## Exercise
Word for word, write the lines below out again, with no pictures.

## Information provided
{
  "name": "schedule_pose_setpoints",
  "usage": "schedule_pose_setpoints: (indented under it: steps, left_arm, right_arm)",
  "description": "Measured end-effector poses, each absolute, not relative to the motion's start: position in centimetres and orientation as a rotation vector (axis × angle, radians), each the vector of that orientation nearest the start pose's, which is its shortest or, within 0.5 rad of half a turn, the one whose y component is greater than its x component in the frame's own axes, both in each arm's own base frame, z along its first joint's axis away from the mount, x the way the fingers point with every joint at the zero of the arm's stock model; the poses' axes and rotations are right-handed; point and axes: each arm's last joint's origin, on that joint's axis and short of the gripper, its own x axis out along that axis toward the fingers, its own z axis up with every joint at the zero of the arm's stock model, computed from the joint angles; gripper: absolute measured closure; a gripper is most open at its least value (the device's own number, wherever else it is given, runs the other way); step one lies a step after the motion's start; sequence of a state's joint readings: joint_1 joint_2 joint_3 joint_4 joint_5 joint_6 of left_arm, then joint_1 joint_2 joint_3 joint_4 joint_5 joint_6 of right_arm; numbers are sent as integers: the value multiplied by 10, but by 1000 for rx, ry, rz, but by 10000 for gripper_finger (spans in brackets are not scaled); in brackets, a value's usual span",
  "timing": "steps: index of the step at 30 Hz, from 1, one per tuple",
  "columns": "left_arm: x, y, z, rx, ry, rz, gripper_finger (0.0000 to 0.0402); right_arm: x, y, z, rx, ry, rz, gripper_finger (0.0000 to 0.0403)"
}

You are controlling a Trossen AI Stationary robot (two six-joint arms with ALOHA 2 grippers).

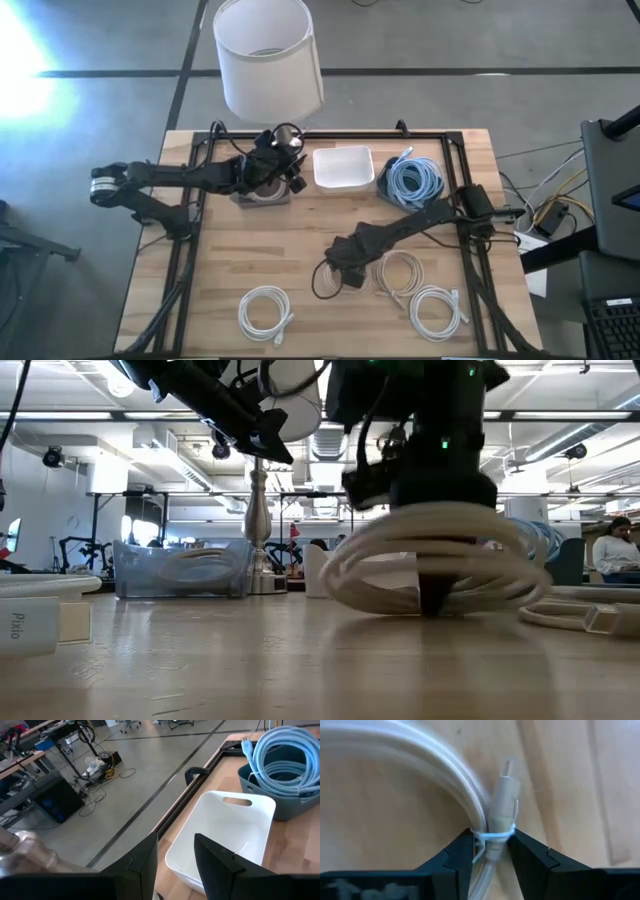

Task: Sort HDMI cables
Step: Put the bottom brown hdmi cable into the black bin

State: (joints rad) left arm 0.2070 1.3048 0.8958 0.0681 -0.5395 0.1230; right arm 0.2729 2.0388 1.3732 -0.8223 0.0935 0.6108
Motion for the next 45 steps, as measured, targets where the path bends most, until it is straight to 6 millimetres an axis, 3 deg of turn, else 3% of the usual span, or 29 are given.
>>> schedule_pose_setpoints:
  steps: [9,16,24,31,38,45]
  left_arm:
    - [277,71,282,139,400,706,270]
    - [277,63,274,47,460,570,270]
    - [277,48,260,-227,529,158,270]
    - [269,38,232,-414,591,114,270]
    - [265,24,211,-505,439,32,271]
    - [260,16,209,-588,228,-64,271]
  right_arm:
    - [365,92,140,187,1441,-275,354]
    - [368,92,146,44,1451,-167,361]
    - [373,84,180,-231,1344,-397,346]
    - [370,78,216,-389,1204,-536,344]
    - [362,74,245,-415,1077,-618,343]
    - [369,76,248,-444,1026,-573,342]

## Written response
{
  "name": "schedule_pose_setpoints",
  "usage": "schedule_pose_setpoints: (indented under it: steps, left_arm, right_arm)",
  "description": "Measured end-effector poses, each absolute, not relative to the motion's start: position in centimetres and orientation as a rotation vector (axis × angle, radians), each the vector of that orientation nearest the start pose's, which is its shortest or, within 0.5 rad of half a turn, the one whose y component is greater than its x component in the frame's own axes, both in each arm's own base frame, z along its first joint's axis away from the mount, x the way the fingers point with every joint at the zero of the arm's stock model; the poses' axes and rotations are right-handed; point and axes: each arm's last joint's origin, on that joint's axis and short of the gripper, its own x axis out along that axis toward the fingers, its own z axis up with every joint at the zero of the arm's stock model, computed from the joint angles; gripper: absolute measured closure; a gripper is most open at its least value (the device's own number, wherever else it is given, runs the other way); step one lies a step after the motion's start; sequence of a state's joint readings: joint_1 joint_2 joint_3 joint_4 joint_5 joint_6 of left_arm, then joint_1 joint_2 joint_3 joint_4 joint_5 joint_6 of right_arm; numbers are sent as integers: the value multiplied by 10, but by 1000 for rx, ry, rz, but by 10000 for gripper_finger (spans in brackets are not scaled); in brackets, a value's usual span",
  "timing": "steps: index of the step at 30 Hz, from 1, one per tuple",
  "columns": "left_arm: x, y, z, rx, ry, rz, gripper_finger (0.0000 to 0.0402); right_arm: x, y, z, rx, ry, rz, gripper_finger (0.0000 to 0.0403)"
}

You are controlling a Trossen AI Stationary robot (two six-joint arms with ALOHA 2 grippers).


Task: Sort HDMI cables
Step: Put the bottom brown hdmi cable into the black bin

State: (joints rad) left arm 0.2070 1.3048 0.8958 0.0681 -0.5395 0.1230; right arm 0.2729 2.0388 1.3732 -0.8223 0.0935 0.6108
Motion for the next 45 steps, as measured, targets where the path bends most, until it is straight to 6 millimetres an axis, 3 deg of turn, else 3% of the usual span, or 29 are given.
>>> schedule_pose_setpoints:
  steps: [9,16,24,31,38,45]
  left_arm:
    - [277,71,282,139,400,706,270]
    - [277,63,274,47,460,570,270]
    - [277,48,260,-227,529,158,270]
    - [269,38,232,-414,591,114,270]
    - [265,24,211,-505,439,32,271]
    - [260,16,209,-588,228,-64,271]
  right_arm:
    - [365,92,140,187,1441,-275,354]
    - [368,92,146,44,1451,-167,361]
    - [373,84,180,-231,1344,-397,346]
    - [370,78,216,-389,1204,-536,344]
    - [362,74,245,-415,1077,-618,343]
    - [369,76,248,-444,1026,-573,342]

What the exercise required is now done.